How long to not miss their constant presence? Because I was left by my cheater, the logical side of me is wondering why it's taking me _so long_. Then I realize it's only been two months since this roller coaster began for me and three weeks since he moved out. Please tell me it gets easier for a bs who had no choice of reconciliation because their ws made that choice for the both of them. Not that I'm saying I'd stick around and be a doormat (though right at dday I did the sobbing, pick-me, HB dance), but I feel offended they didn't even want to work it out because of ow, or other reasons. I love him so much it feels like my soul was ripped from my body. Why am I so stupid to love someone who could be so cruel to me after dday? I didn't ever think I'd get married before I met him and was swept off my feet by his waves of emotion a decade ago (he's much more outwardly emotional and affectionate than I am)
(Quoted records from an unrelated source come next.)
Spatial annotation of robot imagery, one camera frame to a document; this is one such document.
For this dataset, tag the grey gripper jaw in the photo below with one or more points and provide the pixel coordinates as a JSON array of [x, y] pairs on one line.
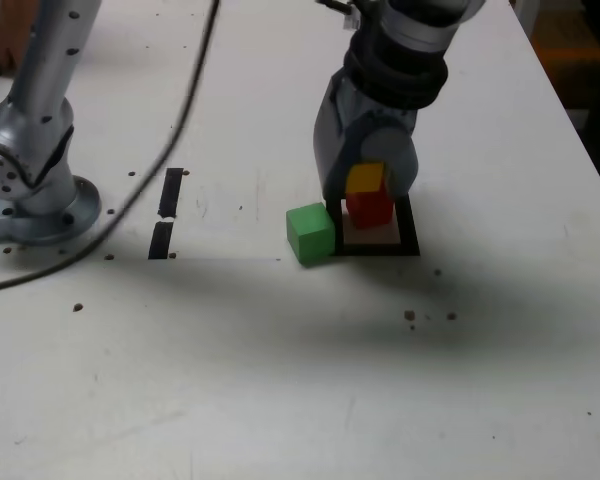
[[390, 145]]

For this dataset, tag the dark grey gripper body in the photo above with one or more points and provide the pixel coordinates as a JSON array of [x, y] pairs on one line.
[[385, 115]]

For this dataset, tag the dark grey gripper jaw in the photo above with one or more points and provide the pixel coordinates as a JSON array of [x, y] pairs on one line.
[[330, 140]]

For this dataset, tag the yellow cube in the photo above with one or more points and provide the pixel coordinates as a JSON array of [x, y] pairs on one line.
[[364, 177]]

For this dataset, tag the red cube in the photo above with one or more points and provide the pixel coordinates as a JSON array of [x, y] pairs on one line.
[[367, 210]]

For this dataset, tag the green cube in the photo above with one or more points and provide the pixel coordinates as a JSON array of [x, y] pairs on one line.
[[310, 235]]

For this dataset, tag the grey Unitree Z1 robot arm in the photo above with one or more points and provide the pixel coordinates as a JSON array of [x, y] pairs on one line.
[[40, 75]]

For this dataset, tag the black tape square outline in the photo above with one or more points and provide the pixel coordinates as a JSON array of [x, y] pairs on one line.
[[411, 235]]

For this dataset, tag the person's hand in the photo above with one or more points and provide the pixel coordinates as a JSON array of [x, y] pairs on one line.
[[7, 52]]

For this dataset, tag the black tape strip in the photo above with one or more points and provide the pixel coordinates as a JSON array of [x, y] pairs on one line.
[[172, 192]]
No kids, which is great on one end, but horrible on the other because I want them. We were having issues staying or being viably pregnant (not getting) because of my age probably. Were supposed to go in for testing but now that's out the window. 

I'm so afraid to start over again. I never really date-dated when not in a committed relationship. People are so shady when they are supposedly invested in you so how much worse would it be just casually.


----------



## GoingCrazyNow (Jun 28, 2017)

I can tell you that I am almost 4 months out from when my WW told me she wanted a divorce. She's been out of the house for almost two months. It was VERY difficult in the beginning and I still have some waves of emotion over it, like "I cannot f*cking believe she's doing this!" and "Why is she destroying this family over a freakin' loser?" I have 3 kids, so my sitch is different, but the pain is probably the same. I felt like my heart was ripped out for a month or two, contemplated all kinds of bad things and wound up needing some medication to help me along. The medication has done wonders, but I don't recommend it to everyone - but I was losing it quick. I had 21 years invested into my relationship, that was gone in a matter of weeks.
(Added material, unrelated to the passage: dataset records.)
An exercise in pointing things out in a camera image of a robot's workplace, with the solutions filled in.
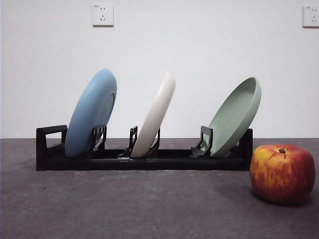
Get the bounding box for blue plate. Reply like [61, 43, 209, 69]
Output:
[64, 68, 118, 158]

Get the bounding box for red yellow apple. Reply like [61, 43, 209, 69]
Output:
[249, 144, 316, 206]

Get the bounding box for white plate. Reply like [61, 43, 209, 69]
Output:
[131, 72, 176, 158]

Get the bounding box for black plate rack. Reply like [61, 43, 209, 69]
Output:
[36, 124, 254, 172]

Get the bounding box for green plate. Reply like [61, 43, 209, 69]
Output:
[208, 76, 262, 158]

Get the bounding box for white wall socket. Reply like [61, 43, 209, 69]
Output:
[302, 5, 319, 28]
[92, 3, 115, 27]
I can say this being 4 months in:

First, things WILL get better for you. Am I over it? Not fully, but I'm not crying or worrying about it anymore. The cliché "Time heals everything", though not fully true IMO but Time definitely helps out a lot. Acceptance is what has helped me through it, knowing there's nothing that I, myself could do. Do NOT blame yourself, cheating is never and cannot be justified.
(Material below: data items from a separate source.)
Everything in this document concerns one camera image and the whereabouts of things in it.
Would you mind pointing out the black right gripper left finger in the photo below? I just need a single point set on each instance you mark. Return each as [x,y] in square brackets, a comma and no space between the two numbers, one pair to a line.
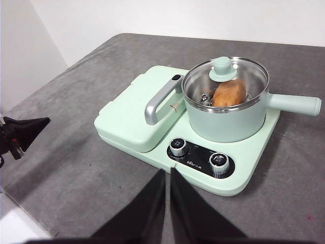
[142,218]

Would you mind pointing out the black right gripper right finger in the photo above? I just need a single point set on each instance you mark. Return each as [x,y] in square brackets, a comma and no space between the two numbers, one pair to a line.
[193,218]

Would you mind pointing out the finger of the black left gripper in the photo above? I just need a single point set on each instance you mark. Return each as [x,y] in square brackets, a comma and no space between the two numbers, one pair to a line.
[28,129]

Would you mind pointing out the brown potato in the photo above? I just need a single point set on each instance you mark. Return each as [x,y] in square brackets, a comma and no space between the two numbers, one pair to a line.
[228,92]

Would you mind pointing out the glass lid with green knob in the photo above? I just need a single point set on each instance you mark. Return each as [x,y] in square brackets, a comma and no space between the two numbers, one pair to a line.
[222,64]

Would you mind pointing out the steel steamer rack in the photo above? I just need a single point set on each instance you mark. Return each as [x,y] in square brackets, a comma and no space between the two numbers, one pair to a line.
[206,102]

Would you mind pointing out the green breakfast machine base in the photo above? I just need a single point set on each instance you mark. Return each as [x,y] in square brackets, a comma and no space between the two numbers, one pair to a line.
[203,175]

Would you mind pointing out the silver knob with swirl mark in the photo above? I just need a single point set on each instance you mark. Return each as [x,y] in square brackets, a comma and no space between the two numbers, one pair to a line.
[219,162]

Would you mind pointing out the silver knob with text mark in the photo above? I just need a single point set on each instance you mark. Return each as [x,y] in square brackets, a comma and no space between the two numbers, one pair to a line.
[178,146]
Second, do the 180 and GAL. I have been doing this for 3 months, and although it was very tough to start has made the biggest impact in me getting through this. I was very depressed, and just did what I knew I HAD to do, which was get out and do things - better myself and treat myself right.

I am really sorry you are going through this, everyone in this forum understands the pain and suffering one does when hit with a cheating spouse or someone wanting to end the marriage.


----------



## Hexagon (Jun 20, 2017)

A timeline would be wonderful but I know its different for everyone. My WW left on May 4th and it doesn't appear to get any better at all. We just have 1 child together and shes almost 4. Thats probably the biggest pain for me. The guilt that my innocent daughter has to go through this. Living in my new apartment, being broke now, etc. all have an impact. 
There are some days, more recent even, that I wonder how much longer I can go on like this. 
There are lots of reasons why it happened but it still happened and it feels absolutely horrible. 

You asked a very good question and I'm anxious to hear what everyone says. Crazy brought up a good point. "Time healing wounds....."
Why isn't getting any better?


----------



## GoingCrazyNow (Jun 28, 2017)

Hexagon said:


> There are some days, more recent even, that I wonder how much longer I can go on like this.
> There are lots of reasons why it happened but it still happened and it feels absolutely horrible.
> 
> Why isn't getting any better?


This is how I felt, and getting medication to help was a big part of it. If you feel like ending it, get some help- seriously. Make no mistake, I am definitely not through this and it is still a rollercoaster, but I am able to deal with it better.


----------



## Ursula (Dec 2, 2016)

growing_weary said:


> How long does it take to feel normal after this process. Can you feel normal before the divorce is final?
> 
> How long to not miss their constant presence? Because I was left by my cheater, the logical side of me is wondering why it's taking me _so long_. Then I realize it's only been two months since this roller coaster began for me and three weeks since he moved out. Please tell me it gets easier for a bs who had no choice of reconciliation because their ws made that choice for the both of them. Not that I'm saying I'd stick around and be a doormat (though right at dday I did the sobbing, pick-me, HB dance), but I feel offended they didn't even want to work it out because of ow, or other reasons. I love him so much it feels like my soul was ripped from my body. Why am I so stupid to love someone who could be so cruel to me after dday? I didn't ever think I'd get married before I met him and was swept off my feet by his waves of emotion a decade ago (he's much more outwardly emotional and affectionate than I am)
> 
> ...


In answer to your first question, I have no idea how long it takes to feel normal again. It was me who wanted the separation, and I felt fantastic for weeks afterwards. It hasn't been until lately that I've been feeling stressed to the hilt, sick to the stomach, shakey and just unwell. Our anniversary and 2nd appt with the couple's counsellor after no contact for 2 months is coming up though, so that's probably why. 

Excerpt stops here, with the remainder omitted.